Last month, a bill to incrementally raise wages in Virginia advanced out of committee and onto the Senate floor.
It was the first time in a decade a proposed minimum wage increase had made it that far.
Hopeful Senate Democrats drove home the need to provide Virginia’s workers with a better living wage. Senator Jennifer McClellan of Richmond described what it was like to take the minimum wage challenge, testing herself to survive on Virginia's existing minimum wage: $7.25 per hour.
“These earners, after housing, have $77 dollars for the week for food, gas, emergencies and everything else they have to pay for. I ran out of money on the second day," McClellan said.
But in the end, Democrats learned the bipartisan support they’d received for the wage hike in committee was all political theater. The two Republicans who voted for the bill -- Majority Leader Tommy Norment and Senator Frank Wagner -- were trying to send an election year message to the business community: Democrats don’t understand the concerns of businesses, but Republicans do.
Norment told his Senate colleagues on the floor, a minimum wage increase would be a job killer.
“A strict, empirical business analysis is not an expression of a lack of empathy or sensitivity to lower income individuals,” Norment said.
The minimum wage bill had fierce opposition from groups like Virginia Retail Federation and Chambers of Commerce.
It died on a vote of 19 to 21, but the minimum wage discussion is likely to get a second life on the campaign trail as every member of the General Assembly gears up for elections in November.
Long-time Richmond political analyst Bob Holsworth said Democrats will argue the vote showed Republicans don’t care about working families, while Republicans will paint Democrats as radicals...in the mold of U.S. Representative Alexandria Ocasio-Cortez, a self-described Democratic Socialist.
“Republicans want to remind their business supporters that the Democrats in Virginia are going to start resembling AOC in Congress more than they are going to resemble the Democrats that had control of the assembly the last time Democrats had control of the Assembly in Virginia,” Holsworth said.
VCU labor economist Leslie Stratton says concerns that a minimum wage hike would cause businesses to lay off workers or shut down entirely aren’t without merit.
Stratton points to a study of the $15 minimum wage in Seattle that found many people who already had a full-time job ended up better off.
“Those who are worse off are those who are unable to locate a job, or those whose hours are cut or lose their jobs entirely because of the increase in a minimum wage,” Stratton said.

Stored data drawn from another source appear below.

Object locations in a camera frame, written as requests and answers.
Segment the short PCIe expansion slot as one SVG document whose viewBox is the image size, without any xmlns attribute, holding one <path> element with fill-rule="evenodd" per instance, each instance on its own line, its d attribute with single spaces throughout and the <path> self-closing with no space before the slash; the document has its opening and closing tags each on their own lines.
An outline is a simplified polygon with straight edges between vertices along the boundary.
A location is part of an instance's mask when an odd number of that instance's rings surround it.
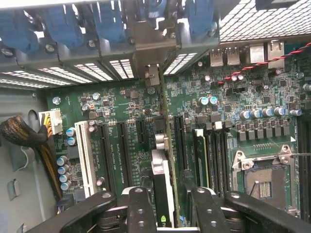
<svg viewBox="0 0 311 233">
<path fill-rule="evenodd" d="M 138 142 L 140 144 L 147 142 L 147 129 L 145 125 L 145 121 L 142 120 L 136 120 L 136 130 L 137 130 L 137 136 L 138 136 Z"/>
</svg>

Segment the installed RAM stick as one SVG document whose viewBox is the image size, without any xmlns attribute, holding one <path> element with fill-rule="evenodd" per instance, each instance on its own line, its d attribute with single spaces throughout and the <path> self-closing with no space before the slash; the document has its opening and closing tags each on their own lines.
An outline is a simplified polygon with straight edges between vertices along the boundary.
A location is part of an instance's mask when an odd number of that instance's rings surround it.
<svg viewBox="0 0 311 233">
<path fill-rule="evenodd" d="M 198 186 L 209 187 L 209 173 L 207 166 L 207 146 L 203 129 L 194 129 L 193 143 L 198 174 Z"/>
</svg>

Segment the CPU socket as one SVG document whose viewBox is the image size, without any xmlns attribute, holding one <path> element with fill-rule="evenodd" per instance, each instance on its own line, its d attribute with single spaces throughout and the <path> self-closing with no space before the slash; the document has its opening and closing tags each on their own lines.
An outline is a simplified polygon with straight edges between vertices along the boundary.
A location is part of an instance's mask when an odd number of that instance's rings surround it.
<svg viewBox="0 0 311 233">
<path fill-rule="evenodd" d="M 293 216 L 300 215 L 299 178 L 291 147 L 250 156 L 237 150 L 232 167 L 232 190 L 244 192 Z"/>
</svg>

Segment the green motherboard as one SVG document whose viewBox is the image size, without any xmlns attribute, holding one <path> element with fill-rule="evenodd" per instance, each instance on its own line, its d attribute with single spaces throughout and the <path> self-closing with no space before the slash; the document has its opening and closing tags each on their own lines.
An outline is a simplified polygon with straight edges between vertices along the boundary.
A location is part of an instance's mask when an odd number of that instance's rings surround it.
<svg viewBox="0 0 311 233">
<path fill-rule="evenodd" d="M 178 198 L 178 226 L 159 229 L 156 233 L 200 233 L 191 225 L 186 206 L 186 192 L 178 169 L 173 117 L 182 115 L 188 166 L 195 185 L 198 174 L 193 143 L 194 129 L 203 129 L 207 146 L 208 189 L 214 191 L 210 130 L 215 131 L 219 195 L 222 196 L 219 132 L 226 128 L 227 170 L 229 190 L 232 190 L 232 163 L 235 152 L 258 156 L 279 152 L 287 144 L 292 153 L 311 153 L 311 42 L 285 45 L 271 42 L 273 58 L 250 64 L 215 64 L 216 58 L 238 57 L 238 48 L 213 50 L 198 64 L 178 74 L 179 66 L 192 58 L 180 54 L 174 67 L 164 68 L 168 113 L 172 132 L 173 158 Z M 153 118 L 159 111 L 155 91 L 147 90 L 145 80 L 125 78 L 119 82 L 102 82 L 60 87 L 47 92 L 50 110 L 60 110 L 63 132 L 52 135 L 56 152 L 55 183 L 63 194 L 56 208 L 61 213 L 86 199 L 74 124 L 87 121 L 93 153 L 98 192 L 106 189 L 104 160 L 100 149 L 98 125 L 108 125 L 113 159 L 118 206 L 130 187 L 148 190 L 156 222 L 151 152 L 155 148 Z M 144 120 L 147 142 L 138 142 L 136 120 Z M 124 185 L 117 133 L 117 122 L 125 121 L 129 139 L 134 185 Z M 300 215 L 294 216 L 311 223 L 311 156 L 294 157 L 299 178 Z M 91 233 L 117 233 L 126 218 L 103 220 L 103 225 Z"/>
</svg>

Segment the blue slot retainer clip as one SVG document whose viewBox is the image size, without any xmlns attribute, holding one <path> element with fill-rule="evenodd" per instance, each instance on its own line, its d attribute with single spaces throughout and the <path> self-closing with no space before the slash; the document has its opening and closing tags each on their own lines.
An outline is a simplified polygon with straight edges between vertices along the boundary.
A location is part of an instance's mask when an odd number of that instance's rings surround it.
<svg viewBox="0 0 311 233">
<path fill-rule="evenodd" d="M 93 19 L 97 35 L 109 43 L 125 40 L 120 0 L 98 1 L 92 4 Z"/>
<path fill-rule="evenodd" d="M 72 5 L 59 5 L 43 9 L 43 18 L 51 38 L 68 49 L 81 46 L 84 42 Z"/>
<path fill-rule="evenodd" d="M 191 37 L 202 36 L 212 27 L 214 0 L 186 0 L 184 13 Z"/>
<path fill-rule="evenodd" d="M 23 53 L 39 49 L 38 38 L 23 10 L 0 11 L 0 38 L 11 48 Z"/>
</svg>

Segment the open grey PC case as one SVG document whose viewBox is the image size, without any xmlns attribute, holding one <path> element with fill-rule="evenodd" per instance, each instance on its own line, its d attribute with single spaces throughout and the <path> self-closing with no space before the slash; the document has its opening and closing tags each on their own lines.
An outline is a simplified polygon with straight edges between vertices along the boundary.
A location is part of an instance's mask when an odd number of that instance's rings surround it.
<svg viewBox="0 0 311 233">
<path fill-rule="evenodd" d="M 38 113 L 51 111 L 47 92 L 60 87 L 119 82 L 139 77 L 133 55 L 134 24 L 162 21 L 174 25 L 169 37 L 176 48 L 164 68 L 174 67 L 180 54 L 192 58 L 177 73 L 198 64 L 213 50 L 238 48 L 239 56 L 214 63 L 250 64 L 273 58 L 271 42 L 311 42 L 311 0 L 214 0 L 213 24 L 191 37 L 186 0 L 120 0 L 125 40 L 112 44 L 97 35 L 92 4 L 108 0 L 0 0 L 1 10 L 23 10 L 36 34 L 39 49 L 23 53 L 0 38 L 0 233 L 26 233 L 56 216 L 63 194 L 57 189 L 56 152 L 52 136 Z M 68 49 L 55 42 L 44 22 L 43 9 L 72 5 L 84 42 Z"/>
</svg>

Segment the black RAM slot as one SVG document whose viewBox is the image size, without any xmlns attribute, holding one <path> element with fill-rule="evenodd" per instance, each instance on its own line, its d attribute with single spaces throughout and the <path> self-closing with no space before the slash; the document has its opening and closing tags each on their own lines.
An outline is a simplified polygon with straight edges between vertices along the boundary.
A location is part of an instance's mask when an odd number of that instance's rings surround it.
<svg viewBox="0 0 311 233">
<path fill-rule="evenodd" d="M 223 128 L 219 132 L 220 143 L 220 159 L 221 159 L 221 179 L 222 179 L 222 196 L 229 190 L 229 175 L 227 170 L 227 139 L 226 128 Z"/>
<path fill-rule="evenodd" d="M 212 158 L 212 170 L 213 170 L 213 181 L 214 181 L 214 191 L 216 195 L 219 195 L 219 184 L 218 184 L 218 165 L 217 165 L 217 155 L 216 155 L 216 141 L 215 141 L 215 131 L 210 130 L 210 142 L 211 142 L 211 158 Z"/>
</svg>

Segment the white PCI expansion slot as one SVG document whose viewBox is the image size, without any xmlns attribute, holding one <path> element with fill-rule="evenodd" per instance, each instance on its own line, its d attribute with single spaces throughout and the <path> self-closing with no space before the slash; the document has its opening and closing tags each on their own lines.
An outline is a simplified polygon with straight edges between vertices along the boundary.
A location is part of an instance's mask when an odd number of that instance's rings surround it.
<svg viewBox="0 0 311 233">
<path fill-rule="evenodd" d="M 84 192 L 85 197 L 88 198 L 98 192 L 96 186 L 96 173 L 94 168 L 90 133 L 88 131 L 87 121 L 76 122 L 74 126 L 76 131 Z"/>
</svg>

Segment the white power connector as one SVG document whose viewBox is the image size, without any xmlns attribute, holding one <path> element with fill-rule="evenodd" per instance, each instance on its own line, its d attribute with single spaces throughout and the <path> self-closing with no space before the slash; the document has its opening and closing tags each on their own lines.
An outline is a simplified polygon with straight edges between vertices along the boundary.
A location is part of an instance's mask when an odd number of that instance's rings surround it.
<svg viewBox="0 0 311 233">
<path fill-rule="evenodd" d="M 47 129 L 48 137 L 63 132 L 60 110 L 51 110 L 38 113 L 41 126 Z"/>
</svg>

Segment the long PCIe expansion slot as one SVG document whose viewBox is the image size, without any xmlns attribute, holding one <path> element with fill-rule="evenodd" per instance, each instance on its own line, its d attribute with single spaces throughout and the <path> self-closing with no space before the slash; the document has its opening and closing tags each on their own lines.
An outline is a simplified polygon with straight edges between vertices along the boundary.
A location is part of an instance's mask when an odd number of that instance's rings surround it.
<svg viewBox="0 0 311 233">
<path fill-rule="evenodd" d="M 104 160 L 104 178 L 106 183 L 105 187 L 107 190 L 115 193 L 116 183 L 114 176 L 113 159 L 110 146 L 108 125 L 105 123 L 100 123 L 98 125 L 98 130 L 99 130 L 100 149 L 102 153 L 102 158 Z"/>
<path fill-rule="evenodd" d="M 117 122 L 116 126 L 119 140 L 119 151 L 121 155 L 121 166 L 123 172 L 124 185 L 126 187 L 130 187 L 134 185 L 134 181 L 132 174 L 132 163 L 131 163 L 126 122 L 119 121 Z"/>
<path fill-rule="evenodd" d="M 185 127 L 184 119 L 182 115 L 176 115 L 173 117 L 174 133 L 176 141 L 176 153 L 179 171 L 189 169 L 186 140 L 185 140 Z"/>
</svg>

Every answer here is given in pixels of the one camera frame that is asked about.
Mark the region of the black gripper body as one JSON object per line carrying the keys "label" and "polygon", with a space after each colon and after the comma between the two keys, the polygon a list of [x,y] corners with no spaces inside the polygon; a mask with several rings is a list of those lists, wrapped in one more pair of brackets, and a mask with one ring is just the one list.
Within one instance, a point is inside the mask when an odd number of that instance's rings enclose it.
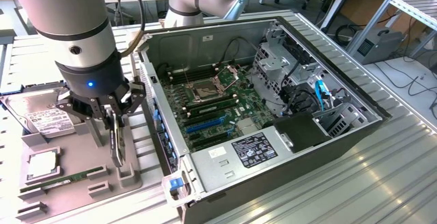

Stratton said businesses and workers in Virginia’s rural communities, where unemployment is high, would take the hardest hit.
So a wage hike may not be a bulletproof solution to lifting up lower-income workers. But a lot of Virginians still think it’s needed, especially in a state that has one of the lowest minimum wages compared to the cost of living. A poll conducted last year by Christopher Newport University found nearly 75 percent of Virginians favoured raising the minimum wage to about $10 per hour.
And not all businesses are opposed to the idea.
Large corporations like Bon Secours have committed to paying their Richmond employees a living wage.
So has Sara Milston whose the CEO of a small consulting firm in Richmond called The Spark Mill. Last year, she raised the pay for her employees and interns who weren’t already making $16 per hour.
“This isn’t in my mind about radical or super conservative, this is just about being a human and thinking about other people and their needs and their ability to pay for their basic needs,” Milston said.
Minimum wage affects consumers, employers and workers alike. For that reason, it's almost assured to be a central issue on the campaign trail, and something Democrats could hang their hat on that’s not tied to recent scandals.